We look forward to take Cooperating with the FDA in the next review.
"CD20CD20 is a human B lymphocyte-restricted differentiation antigen, encoded by the MS4A1 gene (located at 11q12).
This antigen is a hydrophobic four-pass transmembrane protein with a molecular weight of approximately 35kD, alias There are B lymphocyte surface antigen B1, Bp35, leukocyte surface antigen Leu-16, transmembrane 4-domain subfamily A member 1, etc.
The protein function may be involved in regulating B cell activation and proliferation, and may act as a calcium ion channel.
▲ Expression of CD markers at different developmental stages of B lymphocytes (picture source: Science Direct) CD20 antigen is mainly present on pre-B and mature B lymphocytes, and is expressed on most B-cell non-Hodgkin lymphoma cells, but not expressed For stem cells, original B cells, normal plasma cells or other normal tissues.
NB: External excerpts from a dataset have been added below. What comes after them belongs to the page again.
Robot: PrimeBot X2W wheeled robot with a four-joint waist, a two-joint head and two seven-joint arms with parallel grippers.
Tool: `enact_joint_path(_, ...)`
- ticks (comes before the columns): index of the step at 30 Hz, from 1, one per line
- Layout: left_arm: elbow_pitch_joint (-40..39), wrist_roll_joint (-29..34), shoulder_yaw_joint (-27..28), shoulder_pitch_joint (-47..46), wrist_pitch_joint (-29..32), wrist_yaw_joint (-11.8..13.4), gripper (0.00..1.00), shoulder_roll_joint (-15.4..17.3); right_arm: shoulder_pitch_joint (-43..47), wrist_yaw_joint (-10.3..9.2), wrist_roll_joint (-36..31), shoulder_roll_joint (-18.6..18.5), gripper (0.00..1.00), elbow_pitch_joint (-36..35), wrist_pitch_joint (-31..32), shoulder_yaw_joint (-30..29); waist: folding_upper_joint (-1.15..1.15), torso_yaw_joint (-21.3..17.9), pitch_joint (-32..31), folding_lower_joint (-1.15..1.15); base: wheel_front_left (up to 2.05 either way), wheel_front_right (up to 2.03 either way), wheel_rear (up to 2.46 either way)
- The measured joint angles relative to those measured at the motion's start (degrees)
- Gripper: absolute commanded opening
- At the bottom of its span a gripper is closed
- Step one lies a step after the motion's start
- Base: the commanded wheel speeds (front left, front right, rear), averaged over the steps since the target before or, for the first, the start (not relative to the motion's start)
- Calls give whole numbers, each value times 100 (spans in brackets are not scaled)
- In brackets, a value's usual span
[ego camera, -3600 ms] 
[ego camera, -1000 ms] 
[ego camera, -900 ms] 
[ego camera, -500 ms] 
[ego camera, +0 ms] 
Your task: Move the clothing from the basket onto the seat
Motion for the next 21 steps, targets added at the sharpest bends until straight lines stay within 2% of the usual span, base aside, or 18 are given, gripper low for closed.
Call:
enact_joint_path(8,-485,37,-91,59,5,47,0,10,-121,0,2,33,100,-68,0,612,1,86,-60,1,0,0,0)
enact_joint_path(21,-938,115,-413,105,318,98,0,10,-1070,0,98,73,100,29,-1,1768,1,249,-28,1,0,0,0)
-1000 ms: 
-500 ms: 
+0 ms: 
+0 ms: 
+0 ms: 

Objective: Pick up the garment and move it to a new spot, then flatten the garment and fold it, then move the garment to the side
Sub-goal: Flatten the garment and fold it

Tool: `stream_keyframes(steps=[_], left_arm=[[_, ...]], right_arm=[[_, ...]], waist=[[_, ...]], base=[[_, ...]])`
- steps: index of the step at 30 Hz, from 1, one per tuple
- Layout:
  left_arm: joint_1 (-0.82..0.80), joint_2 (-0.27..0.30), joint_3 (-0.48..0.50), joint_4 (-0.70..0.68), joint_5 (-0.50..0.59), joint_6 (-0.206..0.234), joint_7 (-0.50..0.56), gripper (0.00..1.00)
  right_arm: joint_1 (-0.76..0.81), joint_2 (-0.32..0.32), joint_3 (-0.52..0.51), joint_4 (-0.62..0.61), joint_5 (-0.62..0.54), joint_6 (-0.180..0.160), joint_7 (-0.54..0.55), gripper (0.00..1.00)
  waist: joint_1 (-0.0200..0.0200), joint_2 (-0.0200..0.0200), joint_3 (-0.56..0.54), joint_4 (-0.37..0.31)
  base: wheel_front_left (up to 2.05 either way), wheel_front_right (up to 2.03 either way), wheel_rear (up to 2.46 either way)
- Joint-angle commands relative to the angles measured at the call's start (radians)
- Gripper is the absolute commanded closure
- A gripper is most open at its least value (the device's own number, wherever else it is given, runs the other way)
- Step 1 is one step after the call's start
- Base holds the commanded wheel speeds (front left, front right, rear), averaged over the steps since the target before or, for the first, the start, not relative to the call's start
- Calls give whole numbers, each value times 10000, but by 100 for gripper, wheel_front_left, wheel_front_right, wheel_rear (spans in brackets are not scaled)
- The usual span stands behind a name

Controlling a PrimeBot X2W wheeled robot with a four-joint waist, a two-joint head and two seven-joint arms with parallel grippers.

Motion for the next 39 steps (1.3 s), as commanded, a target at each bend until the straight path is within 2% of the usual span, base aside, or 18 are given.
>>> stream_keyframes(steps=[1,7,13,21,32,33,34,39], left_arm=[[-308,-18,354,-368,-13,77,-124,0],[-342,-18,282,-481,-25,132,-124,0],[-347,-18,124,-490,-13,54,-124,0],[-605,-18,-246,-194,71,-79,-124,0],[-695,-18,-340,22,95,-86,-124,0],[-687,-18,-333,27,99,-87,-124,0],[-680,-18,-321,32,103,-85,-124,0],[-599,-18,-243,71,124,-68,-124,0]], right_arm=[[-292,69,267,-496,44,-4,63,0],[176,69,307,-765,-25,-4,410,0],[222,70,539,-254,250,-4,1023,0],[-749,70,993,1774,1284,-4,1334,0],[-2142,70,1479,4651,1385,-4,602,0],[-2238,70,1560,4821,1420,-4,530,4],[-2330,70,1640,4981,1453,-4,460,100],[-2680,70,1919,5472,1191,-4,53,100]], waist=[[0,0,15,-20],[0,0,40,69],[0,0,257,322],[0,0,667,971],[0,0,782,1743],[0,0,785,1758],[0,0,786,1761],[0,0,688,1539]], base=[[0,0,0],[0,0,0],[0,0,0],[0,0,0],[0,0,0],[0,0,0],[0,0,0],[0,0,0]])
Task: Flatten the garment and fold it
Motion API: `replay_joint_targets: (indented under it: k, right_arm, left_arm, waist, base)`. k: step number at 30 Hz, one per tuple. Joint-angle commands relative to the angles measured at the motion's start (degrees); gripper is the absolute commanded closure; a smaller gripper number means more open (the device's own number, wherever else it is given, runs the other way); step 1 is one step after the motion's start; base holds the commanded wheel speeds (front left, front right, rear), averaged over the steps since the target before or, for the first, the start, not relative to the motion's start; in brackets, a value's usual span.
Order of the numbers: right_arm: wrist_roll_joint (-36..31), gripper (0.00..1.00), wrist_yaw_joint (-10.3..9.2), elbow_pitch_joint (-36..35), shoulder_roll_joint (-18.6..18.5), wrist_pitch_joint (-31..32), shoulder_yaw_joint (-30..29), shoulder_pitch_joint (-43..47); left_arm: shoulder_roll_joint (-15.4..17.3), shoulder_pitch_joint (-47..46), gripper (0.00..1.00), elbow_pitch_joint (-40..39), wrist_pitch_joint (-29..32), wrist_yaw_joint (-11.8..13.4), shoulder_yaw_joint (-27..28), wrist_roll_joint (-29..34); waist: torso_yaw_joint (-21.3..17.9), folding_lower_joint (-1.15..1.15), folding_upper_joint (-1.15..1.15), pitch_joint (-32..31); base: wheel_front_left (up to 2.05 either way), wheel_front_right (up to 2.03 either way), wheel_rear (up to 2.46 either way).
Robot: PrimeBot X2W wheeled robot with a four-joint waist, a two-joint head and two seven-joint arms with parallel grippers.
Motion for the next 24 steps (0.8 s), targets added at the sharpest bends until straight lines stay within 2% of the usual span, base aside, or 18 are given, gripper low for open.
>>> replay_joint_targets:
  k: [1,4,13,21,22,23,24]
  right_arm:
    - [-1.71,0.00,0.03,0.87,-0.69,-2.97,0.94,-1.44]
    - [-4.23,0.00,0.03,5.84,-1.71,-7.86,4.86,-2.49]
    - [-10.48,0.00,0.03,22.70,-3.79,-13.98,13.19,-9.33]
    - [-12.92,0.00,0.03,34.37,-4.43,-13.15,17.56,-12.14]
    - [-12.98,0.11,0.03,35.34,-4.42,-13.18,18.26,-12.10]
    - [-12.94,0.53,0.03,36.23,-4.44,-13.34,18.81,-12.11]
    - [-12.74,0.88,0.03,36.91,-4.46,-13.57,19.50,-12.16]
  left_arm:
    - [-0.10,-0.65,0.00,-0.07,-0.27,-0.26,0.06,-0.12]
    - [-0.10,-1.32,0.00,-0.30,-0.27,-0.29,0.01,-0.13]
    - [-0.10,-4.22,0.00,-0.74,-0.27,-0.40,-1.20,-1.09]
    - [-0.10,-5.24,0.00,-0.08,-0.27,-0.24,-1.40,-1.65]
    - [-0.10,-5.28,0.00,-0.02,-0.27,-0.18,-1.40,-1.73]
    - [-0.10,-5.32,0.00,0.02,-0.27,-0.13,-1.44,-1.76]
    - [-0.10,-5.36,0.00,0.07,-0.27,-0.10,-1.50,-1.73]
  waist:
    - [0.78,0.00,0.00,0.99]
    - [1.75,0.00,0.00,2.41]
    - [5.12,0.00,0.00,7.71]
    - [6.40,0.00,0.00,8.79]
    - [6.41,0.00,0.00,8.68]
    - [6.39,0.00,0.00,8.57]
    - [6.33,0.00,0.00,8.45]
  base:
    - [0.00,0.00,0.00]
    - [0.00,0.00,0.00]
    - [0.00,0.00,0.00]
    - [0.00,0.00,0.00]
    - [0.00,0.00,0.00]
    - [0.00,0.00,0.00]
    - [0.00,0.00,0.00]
Immature plasma cells and stimulated plasma cells may express CD20.
▲The expression of CD19 and CD20 and related tumor conditions during the development of B lymphocytes (picture source: Clin Cancer Res) Monoclonal antibodies targeting CD20 can be divided into three generations.
The first generation uses human-mouse chimeric monoclonal antibodies-Li Tuximab is the representative; the second generation is represented by the humanized monoclonal antibody-ofatumumab; the third generation is represented by the atuzumab whose Fc segment of the monoclonal antibody is modified.
The Fc segment of the third-generation anti-CD20 monoclonal antibody has undergone glycosylation modification, which can improve the specificity of the antibody and the affinity of binding to the antigen.
The third-generation anti-CD20 monoclonal antibody Atuzumab was successfully developed by Roche and was approved by the FDA for marketing in 2013.
At the same time, based on the specificity of CD20, in addition to CD20 monoclonal antibodies, more and more targeted therapies choose CD20, such as double antibodies, ADC, CAR-T and so on.
According to Clinicaltrail data, there are 867 clinical registration trials related to CD20 worldwide.
▲ Clinicaltrail queries CD20 interventional research data (picture source: Clinicaltrail) Reference materials: 1.
https://ir.
tgtherapeutics.
com/news-releases/news-release-details/tg-therapeutics-announces-fda-acceptance-biologics- license2.
Armstrong Biopharmaceutical Information "TG Therapeutics third-generation CD20 antibody submitted for FDA listing application" Yimaike has always been committed to original news reports such as cutting-edge technology, industry trends, and industry insights of innovative biopharmaceuticals.
The high-end matrix of all media users has reached 160,000+, of which Industrial users accounted for more than 50%, scientific research and clinical users accounted for about 30%, and investment institutions accounted for more than 5%.
In order to promote interactive exchanges in industry segments, we have established a number of professional WeChat groups, welcome to scan the QR code to add groups.